# The Effect of the Speculation Depth on the Performance of Superscalar Architectures

Eliseu M. C. Filho

Edil S. T. Fernandes Department of Systems and Computer Engineering COPPE/Federal University of Rio de Janeiro P.O. Box 68511 21945-970 Rio de Janeiro,RJ Brazil e-mail: {eliseu,edil}@cos.ufrj.br

### Abstract

Speculative execution is a key concept to increase the performance of superscalar processors. Given accurate branch prediction mechanisms, the efficiency of speculative execution is mainly determined by the speculation depth. In this work, we evaluate the pressure of speculative execution on the resource requirements of a typical superscalar architecture.

## 1 Introduction

Speculative execution improves processor performance by anticipating the execution of instructions beyond the boundaries of basic blocks. On the other hand, there is a cost imposed by the cancellation of instructions along mispredicted paths. Current dynamic branch prediction mechanisms [1] yield an average accuracy as high as 85%, and there are new predictors that can achieve a near 100% accuracy [2]. Given these accuracy ratios, the cost of mispredictions are significantly reduced, and the performance gain becomes mainly determined by the ability to anticipate the execution of instructions across unresolved branches. This ability is characterized by the *speculation depth* — the number of unresolved branches beyond which the instruction dispatch mechanism stalls. Current superscalar machines exhibit different values for the speculation depth: it is two branches in the PowerPC 604 [3], four branches in the PowerPC 620 [4] and in the R10000 [5] and 16 branches in the SPARC64 [6].

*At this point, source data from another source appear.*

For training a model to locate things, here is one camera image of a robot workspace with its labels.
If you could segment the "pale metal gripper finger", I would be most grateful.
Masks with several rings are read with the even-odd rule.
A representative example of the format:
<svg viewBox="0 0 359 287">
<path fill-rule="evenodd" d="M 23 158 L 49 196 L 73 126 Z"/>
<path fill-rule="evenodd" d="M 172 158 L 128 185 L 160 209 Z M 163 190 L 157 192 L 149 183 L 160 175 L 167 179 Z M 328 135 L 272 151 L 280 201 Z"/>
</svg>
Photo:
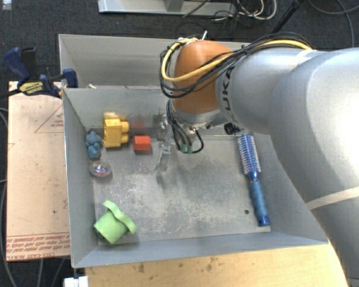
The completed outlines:
<svg viewBox="0 0 359 287">
<path fill-rule="evenodd" d="M 166 118 L 163 118 L 157 128 L 157 140 L 165 141 L 169 133 L 169 123 Z"/>
<path fill-rule="evenodd" d="M 167 171 L 170 158 L 171 158 L 171 146 L 161 144 L 158 162 L 157 162 L 155 171 L 157 173 L 162 173 L 162 172 Z"/>
</svg>

The speculation depth has implications on the architecture's configuration. The resources in the execution unit should be dimensioned to accommodate the flow of dispatched instructions resulting from a certain value of the speculation depth. This is an important factor that should be taken into account to obtain a well-balanced architecture. This work quantifies the demands on the machine's resources for different speculations depths. Section 2 of this paper describes the superscalar model considered in the study. Section 3 shows the experiments to assess the resource requirements. The paper concludes in Section 4 with some remarks.

# 2 Superscalar Model and Experimental Framework

The superscalar model here adopted is representative of existing superscalar microarchitectures. The model is organized as a pipeline with seven stages: *fetch*,

predict, decode, dispatch, issue, execute and writeback. The fetch stage transfers instructions from the cache memory into a fetch buffer. The predict stage transfers instructions from this buffer into an instruction queue (i-queue), and predicts the result of conditional branches by using a branch target buffer [1]. The dispatch stage sends decoded instructions, in order, from the i-queue to reservation stations. The maximum number of instructions that can be dispatched on a cycle will be referred to as the dispatch width. The issue stage schedules instructions dynamically using a scheme based on the Tomasulo algorithm [7]. Finally, the writeback stage sends the results of completed instructions to the register file and to the reservation stations. A reorder buffer and a future register file [8] are employed to support speculative execution. Branch instructions are executed, in order, by a specific branch unit. In the case of a misprediction, the branch unit stalls the dispatch stage, recovers the correct architectural state and then resumes instruction dispatch.

In this work we have used a trace-driven simulator to reproduce the operation of our superscalar model. This simulator accepts programs compiled for the SPARC Version 7 architecture [9]. The traces were generated by a simulator of a four-stage pipelined scalar implementation of the SPARC architecture. The instruction latencies adopted are similar to those in the PowerPC 604. We have used eight integer and six floating-point applications from the SPEC92 and SPEC95 benchmarks as the test programs. The traces used in the experiments cover the execution of 20 million of each test program.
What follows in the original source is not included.